Abstract

Glioma surgery in eloquent areas remains a challenge because of the risk of postoperative motor deficits. To prospectively evaluate the efficiency of using a combination of diffusion tensor imaging (DTI) tractography functional neuronavigation and direct subcortical stimulation (DsCS) to yield a maximally safe resection of cerebral glioma in eloquent areas. A prospective cohort study was conducted in 58 subjects with an initial diagnosis of primary cerebral glioma within or adjacent to the pyramidal tract (PT). The white matter beneath the resection cavity was stimulated along the PT, which was visualized with DTI tractography. The intercept between the PT border and DsCS site was measured. The sensitivity and specificity of DTI tractography for PT mapping were evaluated. The efficiency of the combined use of both techniques on motor function preservation was assessed. Postoperative analysis showed gross total resection in 40 patients (69.0%).

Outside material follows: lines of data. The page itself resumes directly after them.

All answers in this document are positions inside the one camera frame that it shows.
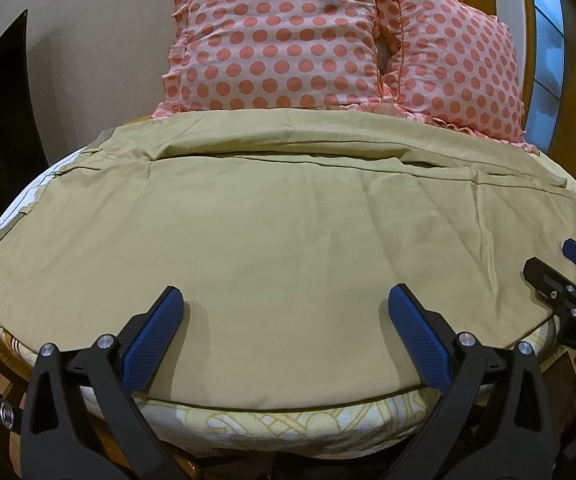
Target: metal bolt
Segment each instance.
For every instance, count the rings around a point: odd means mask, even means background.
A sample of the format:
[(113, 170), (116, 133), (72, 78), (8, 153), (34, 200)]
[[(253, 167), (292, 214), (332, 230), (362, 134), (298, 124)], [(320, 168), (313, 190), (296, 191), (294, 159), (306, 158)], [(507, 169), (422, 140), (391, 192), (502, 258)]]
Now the metal bolt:
[(12, 430), (15, 423), (15, 412), (12, 405), (7, 400), (2, 400), (0, 404), (0, 421), (8, 431)]
[(532, 353), (532, 346), (526, 341), (521, 341), (519, 343), (519, 351), (524, 355), (530, 355)]
[(110, 334), (105, 334), (103, 336), (100, 336), (99, 339), (97, 339), (97, 346), (99, 348), (110, 348), (114, 343), (114, 336), (110, 335)]
[(39, 351), (39, 353), (44, 357), (52, 355), (53, 352), (54, 352), (54, 345), (52, 343), (46, 343), (44, 346), (42, 346), (41, 350)]
[(470, 332), (462, 332), (459, 334), (459, 343), (462, 346), (474, 346), (477, 340)]

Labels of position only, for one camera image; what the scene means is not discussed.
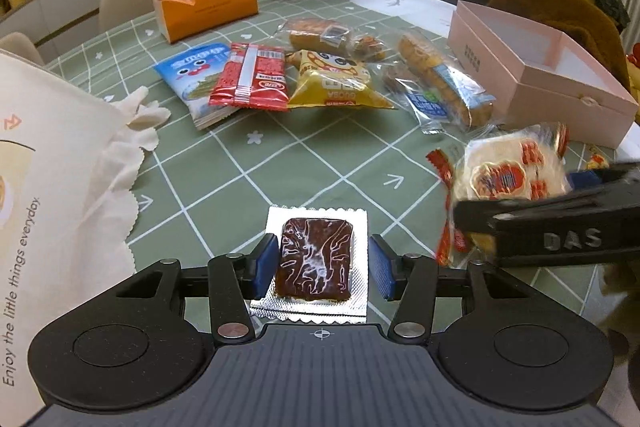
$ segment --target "orange tissue package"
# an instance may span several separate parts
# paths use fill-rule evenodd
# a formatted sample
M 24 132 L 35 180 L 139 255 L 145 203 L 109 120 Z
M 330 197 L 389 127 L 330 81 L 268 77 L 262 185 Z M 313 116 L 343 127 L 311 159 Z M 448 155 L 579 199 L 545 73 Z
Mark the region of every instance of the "orange tissue package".
M 154 0 L 160 30 L 173 43 L 258 13 L 258 0 Z

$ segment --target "table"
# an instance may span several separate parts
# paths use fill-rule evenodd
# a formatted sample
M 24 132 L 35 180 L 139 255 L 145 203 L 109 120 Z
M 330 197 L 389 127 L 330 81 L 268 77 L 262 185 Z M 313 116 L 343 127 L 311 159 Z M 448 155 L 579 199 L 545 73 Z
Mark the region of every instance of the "table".
M 429 29 L 446 34 L 451 11 L 436 0 L 260 0 L 257 16 L 173 46 L 150 14 L 85 42 L 48 67 L 108 102 L 147 86 L 149 100 L 172 112 L 133 188 L 140 217 L 128 244 L 138 270 L 165 257 L 189 267 L 215 255 L 249 253 L 272 204 L 364 208 L 369 233 L 381 233 L 400 254 L 431 255 L 444 225 L 446 191 L 425 155 L 440 147 L 460 157 L 465 136 L 454 128 L 447 136 L 428 137 L 402 110 L 302 108 L 244 110 L 199 132 L 153 66 L 205 42 L 259 42 L 287 18 L 312 16 L 374 34 L 420 25 L 450 53 L 446 39 Z M 589 155 L 583 144 L 570 144 L 566 167 L 584 166 Z M 593 266 L 511 272 L 577 313 L 584 310 L 595 274 Z M 370 281 L 367 320 L 388 325 L 395 309 Z M 458 317 L 459 299 L 437 299 L 435 331 Z M 206 299 L 188 299 L 186 318 L 208 331 Z

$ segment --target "yellow snack bag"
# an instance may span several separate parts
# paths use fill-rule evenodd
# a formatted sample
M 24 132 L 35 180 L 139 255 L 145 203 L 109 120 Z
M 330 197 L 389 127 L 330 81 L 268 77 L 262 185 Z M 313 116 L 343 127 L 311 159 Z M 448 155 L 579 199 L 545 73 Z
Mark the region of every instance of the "yellow snack bag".
M 394 109 L 370 87 L 371 76 L 362 62 L 303 50 L 300 76 L 288 107 L 363 105 Z

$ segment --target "open box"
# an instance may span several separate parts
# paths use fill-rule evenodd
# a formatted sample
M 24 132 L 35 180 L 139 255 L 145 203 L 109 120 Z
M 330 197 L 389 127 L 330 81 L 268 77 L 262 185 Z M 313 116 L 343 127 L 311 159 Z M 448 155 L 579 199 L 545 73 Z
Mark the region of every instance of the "open box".
M 571 139 L 615 149 L 634 122 L 633 97 L 559 30 L 460 1 L 449 46 L 508 127 L 561 121 Z

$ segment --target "tissue box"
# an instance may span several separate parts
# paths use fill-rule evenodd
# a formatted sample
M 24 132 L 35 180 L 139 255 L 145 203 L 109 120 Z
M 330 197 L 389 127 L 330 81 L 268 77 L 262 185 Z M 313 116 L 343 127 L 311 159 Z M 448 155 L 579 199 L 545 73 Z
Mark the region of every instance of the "tissue box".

Seventeen patients (29.3%) experienced postoperative worsening; 1-month motor deficit was observed in 6 subjects (10.3%). DsCS verified a high concordance rate with DTI tractography for PT mapping. The sensitivity and specificity of DTI were 92.6% and 93.2%, respectively. The intercepts between positive DsCS sites and imaged PTs were 2.0 to 14.7 mm (5.2 ± 2.2 mm). The 6-month Karnofsky performance scale scores in 50 postoperative subjects were significantly increased compared with their preoperative scores. DTI tractography is effective but not completely reliable in delineating the descending motor pathways. Integration of DTI and DsCS favors patient-specific surgery for cerebral glioma in eloquent areas.